Items from a data source
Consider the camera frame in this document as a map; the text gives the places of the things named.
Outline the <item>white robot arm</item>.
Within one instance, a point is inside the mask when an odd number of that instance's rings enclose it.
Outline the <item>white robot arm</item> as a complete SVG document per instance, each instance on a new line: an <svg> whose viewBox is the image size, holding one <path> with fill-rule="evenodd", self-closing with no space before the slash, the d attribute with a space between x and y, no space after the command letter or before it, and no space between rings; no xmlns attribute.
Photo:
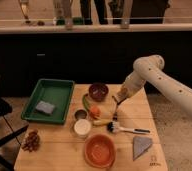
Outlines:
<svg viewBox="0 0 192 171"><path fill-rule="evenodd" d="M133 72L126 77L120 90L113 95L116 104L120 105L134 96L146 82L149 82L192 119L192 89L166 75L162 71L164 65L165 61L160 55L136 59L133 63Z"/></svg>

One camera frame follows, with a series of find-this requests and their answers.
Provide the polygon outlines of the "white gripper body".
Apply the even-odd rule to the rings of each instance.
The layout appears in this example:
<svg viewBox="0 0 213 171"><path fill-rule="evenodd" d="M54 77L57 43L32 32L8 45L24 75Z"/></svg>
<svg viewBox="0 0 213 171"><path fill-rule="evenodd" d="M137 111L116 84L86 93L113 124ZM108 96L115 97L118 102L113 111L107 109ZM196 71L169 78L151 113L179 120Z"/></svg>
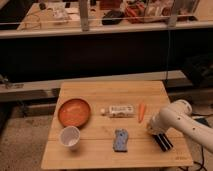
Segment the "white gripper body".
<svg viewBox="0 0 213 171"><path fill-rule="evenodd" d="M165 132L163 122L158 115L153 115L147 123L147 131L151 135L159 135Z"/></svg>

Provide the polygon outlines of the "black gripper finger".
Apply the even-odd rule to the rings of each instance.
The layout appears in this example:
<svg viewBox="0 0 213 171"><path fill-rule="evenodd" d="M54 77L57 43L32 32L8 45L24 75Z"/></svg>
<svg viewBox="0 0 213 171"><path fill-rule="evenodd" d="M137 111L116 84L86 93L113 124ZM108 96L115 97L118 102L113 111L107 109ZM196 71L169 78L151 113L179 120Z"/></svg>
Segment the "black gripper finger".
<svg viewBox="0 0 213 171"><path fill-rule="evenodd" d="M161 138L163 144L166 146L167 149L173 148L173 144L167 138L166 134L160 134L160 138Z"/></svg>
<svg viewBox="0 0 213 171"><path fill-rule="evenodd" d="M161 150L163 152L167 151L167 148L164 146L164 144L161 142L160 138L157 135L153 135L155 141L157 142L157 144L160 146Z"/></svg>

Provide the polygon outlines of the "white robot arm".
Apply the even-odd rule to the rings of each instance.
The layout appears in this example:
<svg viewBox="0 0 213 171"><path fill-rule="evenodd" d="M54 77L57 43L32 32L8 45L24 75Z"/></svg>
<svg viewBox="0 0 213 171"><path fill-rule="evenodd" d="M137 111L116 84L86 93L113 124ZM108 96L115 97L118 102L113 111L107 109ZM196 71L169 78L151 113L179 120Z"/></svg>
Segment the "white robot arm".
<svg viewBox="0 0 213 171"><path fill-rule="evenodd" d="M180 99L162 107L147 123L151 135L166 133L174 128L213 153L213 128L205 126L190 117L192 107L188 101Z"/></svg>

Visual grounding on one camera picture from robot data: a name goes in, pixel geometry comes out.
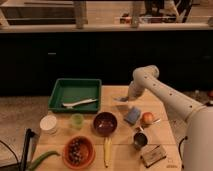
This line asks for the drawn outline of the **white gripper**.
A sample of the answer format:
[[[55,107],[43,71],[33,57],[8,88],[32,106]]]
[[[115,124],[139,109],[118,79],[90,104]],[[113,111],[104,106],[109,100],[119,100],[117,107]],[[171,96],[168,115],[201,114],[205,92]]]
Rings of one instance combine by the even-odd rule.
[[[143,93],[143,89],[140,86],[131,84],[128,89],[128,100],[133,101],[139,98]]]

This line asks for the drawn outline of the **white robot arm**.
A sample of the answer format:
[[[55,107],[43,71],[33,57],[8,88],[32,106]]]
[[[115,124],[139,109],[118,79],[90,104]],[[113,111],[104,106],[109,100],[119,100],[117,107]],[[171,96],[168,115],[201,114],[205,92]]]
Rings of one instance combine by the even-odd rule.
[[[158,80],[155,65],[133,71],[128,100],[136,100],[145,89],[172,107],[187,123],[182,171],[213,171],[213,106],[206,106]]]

== EXERCISE REQUIREMENTS ==
The answer must be every line from the records above that contains the word "asks", copied in full.

== REPLY ==
This line asks for the drawn outline of the **white gripper**.
This line asks for the drawn outline of the **white robot arm**.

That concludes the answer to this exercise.